** DATA FOR THIS EXERCISE follows **
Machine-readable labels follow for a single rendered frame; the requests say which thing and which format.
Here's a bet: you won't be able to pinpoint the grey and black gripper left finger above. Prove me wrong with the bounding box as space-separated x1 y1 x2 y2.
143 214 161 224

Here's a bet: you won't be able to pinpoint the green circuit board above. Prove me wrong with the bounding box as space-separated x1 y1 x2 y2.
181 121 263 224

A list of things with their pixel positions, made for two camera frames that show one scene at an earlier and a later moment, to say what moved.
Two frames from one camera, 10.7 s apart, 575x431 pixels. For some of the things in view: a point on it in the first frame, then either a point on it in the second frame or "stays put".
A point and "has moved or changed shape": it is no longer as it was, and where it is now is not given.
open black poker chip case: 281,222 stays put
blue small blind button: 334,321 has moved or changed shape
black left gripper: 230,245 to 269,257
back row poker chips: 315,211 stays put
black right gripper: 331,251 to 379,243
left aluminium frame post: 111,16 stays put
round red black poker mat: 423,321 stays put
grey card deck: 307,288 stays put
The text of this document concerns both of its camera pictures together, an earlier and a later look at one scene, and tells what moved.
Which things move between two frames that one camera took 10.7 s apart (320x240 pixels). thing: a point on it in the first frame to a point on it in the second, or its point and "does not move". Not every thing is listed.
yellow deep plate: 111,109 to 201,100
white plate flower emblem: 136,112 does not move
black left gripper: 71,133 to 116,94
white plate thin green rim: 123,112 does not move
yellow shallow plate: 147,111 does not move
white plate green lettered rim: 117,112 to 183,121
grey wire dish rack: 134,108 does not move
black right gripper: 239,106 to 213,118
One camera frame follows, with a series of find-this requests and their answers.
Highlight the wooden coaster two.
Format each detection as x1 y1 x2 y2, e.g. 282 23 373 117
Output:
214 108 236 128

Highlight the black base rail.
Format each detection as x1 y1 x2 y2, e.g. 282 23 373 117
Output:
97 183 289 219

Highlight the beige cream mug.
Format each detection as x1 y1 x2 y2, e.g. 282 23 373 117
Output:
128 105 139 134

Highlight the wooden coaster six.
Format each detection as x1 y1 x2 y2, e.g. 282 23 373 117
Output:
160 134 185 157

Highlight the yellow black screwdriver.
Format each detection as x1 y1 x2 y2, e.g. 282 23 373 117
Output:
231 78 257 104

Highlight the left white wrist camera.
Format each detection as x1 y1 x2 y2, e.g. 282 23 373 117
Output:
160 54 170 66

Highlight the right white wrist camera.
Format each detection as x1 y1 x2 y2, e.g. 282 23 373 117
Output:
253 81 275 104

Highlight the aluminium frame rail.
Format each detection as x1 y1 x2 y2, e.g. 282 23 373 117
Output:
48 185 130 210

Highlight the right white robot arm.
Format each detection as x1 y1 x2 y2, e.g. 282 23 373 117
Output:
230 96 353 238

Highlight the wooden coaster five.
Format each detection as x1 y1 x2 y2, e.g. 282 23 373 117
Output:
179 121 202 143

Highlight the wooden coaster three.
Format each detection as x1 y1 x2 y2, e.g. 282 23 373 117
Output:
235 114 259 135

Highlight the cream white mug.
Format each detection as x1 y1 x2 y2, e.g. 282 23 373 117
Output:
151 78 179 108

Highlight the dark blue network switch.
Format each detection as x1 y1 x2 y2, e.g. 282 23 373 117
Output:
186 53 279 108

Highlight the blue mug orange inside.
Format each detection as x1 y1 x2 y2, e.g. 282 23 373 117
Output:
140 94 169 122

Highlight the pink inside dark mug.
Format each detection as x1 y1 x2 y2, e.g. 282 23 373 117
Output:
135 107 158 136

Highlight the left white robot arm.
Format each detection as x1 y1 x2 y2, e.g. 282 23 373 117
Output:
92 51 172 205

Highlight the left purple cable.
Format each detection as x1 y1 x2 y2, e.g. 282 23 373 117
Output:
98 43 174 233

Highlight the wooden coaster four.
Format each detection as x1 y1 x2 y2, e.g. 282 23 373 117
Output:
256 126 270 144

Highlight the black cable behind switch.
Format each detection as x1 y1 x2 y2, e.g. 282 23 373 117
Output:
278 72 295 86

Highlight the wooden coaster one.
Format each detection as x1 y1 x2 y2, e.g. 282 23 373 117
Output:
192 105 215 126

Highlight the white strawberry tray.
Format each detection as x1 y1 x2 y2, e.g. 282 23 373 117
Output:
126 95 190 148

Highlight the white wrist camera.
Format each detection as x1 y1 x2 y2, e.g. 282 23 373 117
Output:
** End of DATA FOR THIS EXERCISE **
In the records above, count the lines holding the word "wrist"; give only that number.

ANSWER SPACE:
3